2. The method of claim 1, wherein the first oil-based internal
breaker is selected from the group consisting of mineral oil,
natural oil, and combinations thereof.
3. The method of claim 2, wherein the mineral oil has a viscosity
ranging from about 0.5 cps to about 120 cps.
4. The method of claim 1, wherein the in situ microemulsion further
breaks the viscosity of the VES gelled aqueous fluid.
5. The method of claim 1, wherein the clean-up agent is selected
from the group consisting of a polymeric surfactant, surfactant,
polyol, solvent, and combinations thereof.
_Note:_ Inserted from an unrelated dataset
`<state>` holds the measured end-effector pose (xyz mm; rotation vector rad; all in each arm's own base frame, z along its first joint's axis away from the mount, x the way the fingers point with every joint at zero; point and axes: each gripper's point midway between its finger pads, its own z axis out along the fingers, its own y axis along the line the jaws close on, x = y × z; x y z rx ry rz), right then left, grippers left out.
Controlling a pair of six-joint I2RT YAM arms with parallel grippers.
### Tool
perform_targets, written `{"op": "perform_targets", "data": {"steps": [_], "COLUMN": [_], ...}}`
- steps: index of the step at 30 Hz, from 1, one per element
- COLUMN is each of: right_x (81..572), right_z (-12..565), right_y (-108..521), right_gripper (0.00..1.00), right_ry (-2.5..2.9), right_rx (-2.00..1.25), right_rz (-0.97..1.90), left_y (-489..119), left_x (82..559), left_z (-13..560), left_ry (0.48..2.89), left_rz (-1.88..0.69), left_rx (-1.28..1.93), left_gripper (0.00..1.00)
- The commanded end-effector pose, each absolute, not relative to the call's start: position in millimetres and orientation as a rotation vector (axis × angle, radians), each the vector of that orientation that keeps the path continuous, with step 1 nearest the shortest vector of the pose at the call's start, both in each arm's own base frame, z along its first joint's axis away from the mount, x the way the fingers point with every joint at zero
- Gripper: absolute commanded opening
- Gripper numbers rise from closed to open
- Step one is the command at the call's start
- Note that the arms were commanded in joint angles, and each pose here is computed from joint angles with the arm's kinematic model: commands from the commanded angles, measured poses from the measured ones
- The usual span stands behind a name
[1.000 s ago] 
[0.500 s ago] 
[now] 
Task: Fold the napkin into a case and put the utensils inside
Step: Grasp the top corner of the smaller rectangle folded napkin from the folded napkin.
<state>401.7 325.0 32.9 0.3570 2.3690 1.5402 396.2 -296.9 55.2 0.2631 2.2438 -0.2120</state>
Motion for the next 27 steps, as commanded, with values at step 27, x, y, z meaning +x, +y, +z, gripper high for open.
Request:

6. The method of claim 1, wherein the emulsifying agent is selected
from the group consisting of a surfactant, a polymer, an oil, and
combinations thereof.
7. The method of claim 1, wherein the VES is selected from the
group consisting of an amine oxide, a betaine, a quaternary amine,
a sarcosinate, and combinations thereof.
8. The method of claim 1, wherein the in situ microemulsion further
comprises a hydrocarbon fluid different from the first oil-based
internal breaker.
9. A method for generating an in situ microemulsion downhole,
wherein the method comprises: breaking the viscosity of a
viscoelastic surfactant (VES) gelled aqueous fluid with a first
oil-based internal breaker, wherein the VES gelled aqueous fluid
comprises a plurality of first VES micelles; converting at least a
portion of the first VES micelles into second VES micelles; forming
in situ an in situ microemulsion downhole comprising at least a
portion of the second VES micelles; and wherein the in situ
microemulsion performs a function selected from the group
consisting of increasing the rate of flowback of an internally
broken VES treatment fluid; increasing the volume of treatment
fluid recovered, increasing the relative permeability of a
hydrocarbon stream; decreasing water saturation of a hydrocarbon
stream; reducing capillary pressure and water-block in the
reservoir; enhancing the solubilization and dispersion of
viscoelastic surfactant molecules; enhancing the solubilization and
dispersion of internal breakers, internal breaker by-products, and
mixtures thereof when breaking a VES gel; reducing the interfacial
tension at the fluid-rock interface; reducing the contact angle at
the fluid-rock interface; reducing the roll-off angle adhesion
property at the fluid-rock interface; reducing the aqueous
treatment fluid/reservoir oil interfacial tension; keeping the
reservoir surfaces water-wet; and combinations thereof.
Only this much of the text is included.